PROMPT: Which lines in the data contain the word "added"? Please copy each of them.

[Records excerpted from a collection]
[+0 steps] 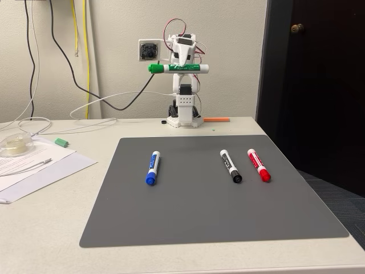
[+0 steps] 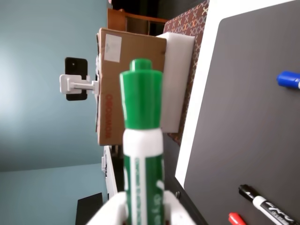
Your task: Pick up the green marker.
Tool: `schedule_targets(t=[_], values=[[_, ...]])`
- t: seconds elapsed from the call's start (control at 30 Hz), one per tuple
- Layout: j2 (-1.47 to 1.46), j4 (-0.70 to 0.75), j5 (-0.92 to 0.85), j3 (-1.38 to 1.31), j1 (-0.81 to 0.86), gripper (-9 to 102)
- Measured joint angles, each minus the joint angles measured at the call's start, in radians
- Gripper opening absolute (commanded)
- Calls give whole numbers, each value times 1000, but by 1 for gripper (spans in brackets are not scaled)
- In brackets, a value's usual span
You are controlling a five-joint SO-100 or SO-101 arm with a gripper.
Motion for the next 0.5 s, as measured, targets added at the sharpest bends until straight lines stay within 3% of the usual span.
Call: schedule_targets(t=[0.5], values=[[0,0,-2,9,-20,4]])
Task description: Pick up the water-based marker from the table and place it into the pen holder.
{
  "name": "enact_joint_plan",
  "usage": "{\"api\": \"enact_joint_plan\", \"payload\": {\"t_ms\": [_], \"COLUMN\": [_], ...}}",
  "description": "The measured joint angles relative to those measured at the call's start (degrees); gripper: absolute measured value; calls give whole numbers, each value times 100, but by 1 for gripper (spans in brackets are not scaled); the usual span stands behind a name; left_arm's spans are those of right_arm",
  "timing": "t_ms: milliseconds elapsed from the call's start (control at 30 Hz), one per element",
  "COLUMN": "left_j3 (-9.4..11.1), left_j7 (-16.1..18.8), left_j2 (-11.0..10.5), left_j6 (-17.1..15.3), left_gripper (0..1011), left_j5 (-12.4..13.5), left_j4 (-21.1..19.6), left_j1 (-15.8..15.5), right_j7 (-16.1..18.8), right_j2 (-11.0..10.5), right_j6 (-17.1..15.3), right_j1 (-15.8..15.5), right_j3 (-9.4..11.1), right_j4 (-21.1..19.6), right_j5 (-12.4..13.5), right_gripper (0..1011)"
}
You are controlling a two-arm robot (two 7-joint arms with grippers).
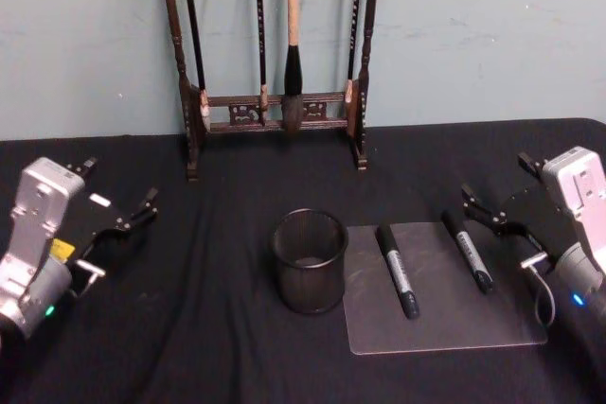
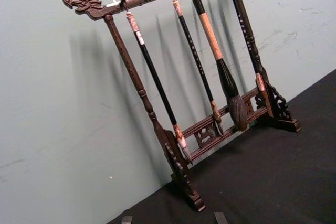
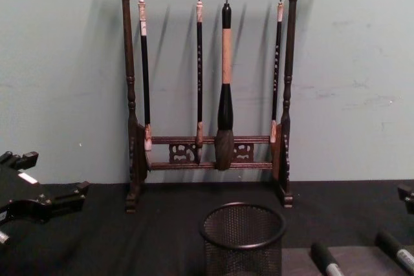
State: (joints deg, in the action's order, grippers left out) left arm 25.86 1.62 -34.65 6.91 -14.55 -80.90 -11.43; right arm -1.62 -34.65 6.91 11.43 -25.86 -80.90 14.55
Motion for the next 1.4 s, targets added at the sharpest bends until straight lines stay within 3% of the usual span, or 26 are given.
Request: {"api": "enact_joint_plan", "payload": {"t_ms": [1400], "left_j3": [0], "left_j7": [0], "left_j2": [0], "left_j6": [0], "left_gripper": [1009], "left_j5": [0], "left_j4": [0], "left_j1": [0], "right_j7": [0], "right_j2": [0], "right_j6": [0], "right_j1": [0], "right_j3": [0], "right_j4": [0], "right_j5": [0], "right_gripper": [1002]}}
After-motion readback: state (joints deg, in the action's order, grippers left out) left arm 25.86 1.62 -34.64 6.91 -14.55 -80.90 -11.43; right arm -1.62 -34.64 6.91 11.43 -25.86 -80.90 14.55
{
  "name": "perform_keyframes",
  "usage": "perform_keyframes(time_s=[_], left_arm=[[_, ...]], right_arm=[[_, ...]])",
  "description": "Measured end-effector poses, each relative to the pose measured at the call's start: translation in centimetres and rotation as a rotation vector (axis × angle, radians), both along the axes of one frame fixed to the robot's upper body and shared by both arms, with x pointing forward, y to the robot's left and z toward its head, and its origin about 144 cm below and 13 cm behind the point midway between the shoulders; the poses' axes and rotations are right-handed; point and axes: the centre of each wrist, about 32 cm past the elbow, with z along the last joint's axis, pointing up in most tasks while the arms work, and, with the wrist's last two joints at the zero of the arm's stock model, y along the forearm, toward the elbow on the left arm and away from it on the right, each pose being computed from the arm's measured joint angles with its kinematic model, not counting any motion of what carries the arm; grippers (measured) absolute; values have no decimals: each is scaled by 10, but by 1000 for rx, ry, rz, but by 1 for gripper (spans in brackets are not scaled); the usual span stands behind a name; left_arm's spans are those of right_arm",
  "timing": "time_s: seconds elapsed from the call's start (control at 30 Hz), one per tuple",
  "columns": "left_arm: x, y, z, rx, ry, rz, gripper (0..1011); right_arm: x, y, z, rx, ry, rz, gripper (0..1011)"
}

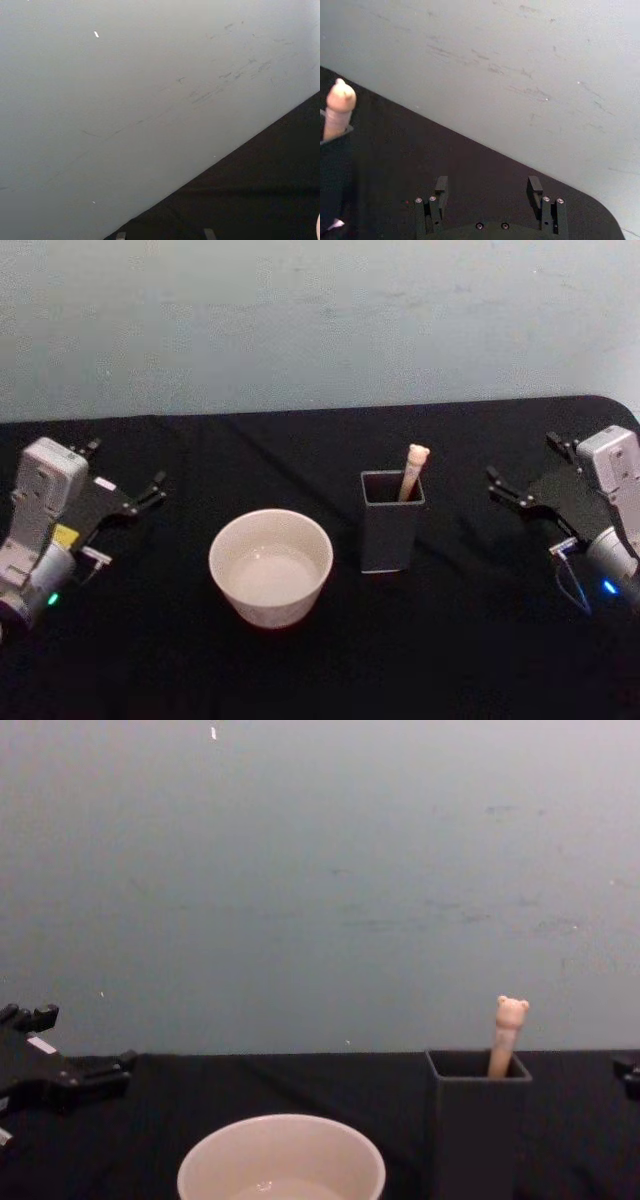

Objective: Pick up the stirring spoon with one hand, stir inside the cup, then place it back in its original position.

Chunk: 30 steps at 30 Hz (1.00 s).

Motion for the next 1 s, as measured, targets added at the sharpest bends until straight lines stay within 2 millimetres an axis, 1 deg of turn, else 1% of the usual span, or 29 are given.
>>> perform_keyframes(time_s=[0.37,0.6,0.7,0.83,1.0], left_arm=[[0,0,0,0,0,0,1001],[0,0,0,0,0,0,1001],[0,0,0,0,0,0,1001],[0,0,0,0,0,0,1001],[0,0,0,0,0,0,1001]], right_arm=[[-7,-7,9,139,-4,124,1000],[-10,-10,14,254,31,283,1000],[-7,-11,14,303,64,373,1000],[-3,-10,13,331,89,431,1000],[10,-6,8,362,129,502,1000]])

TASK RESPONSE:
Motion for the next 0.5 s, as measured, targets added at the sharpest bends until straight lines stay within 3% of the usual span.
Motion for the next 1.4 s, targets added at the sharpest bends until straight lines stay within 3% of the usual span, or 26 are given.
Motion for the next 1 s, as measured, targets added at the sharpest bends until straight lines stay within 2 millimetres an axis, 1 deg of turn, else 1% of the usual span, or 29 are given.

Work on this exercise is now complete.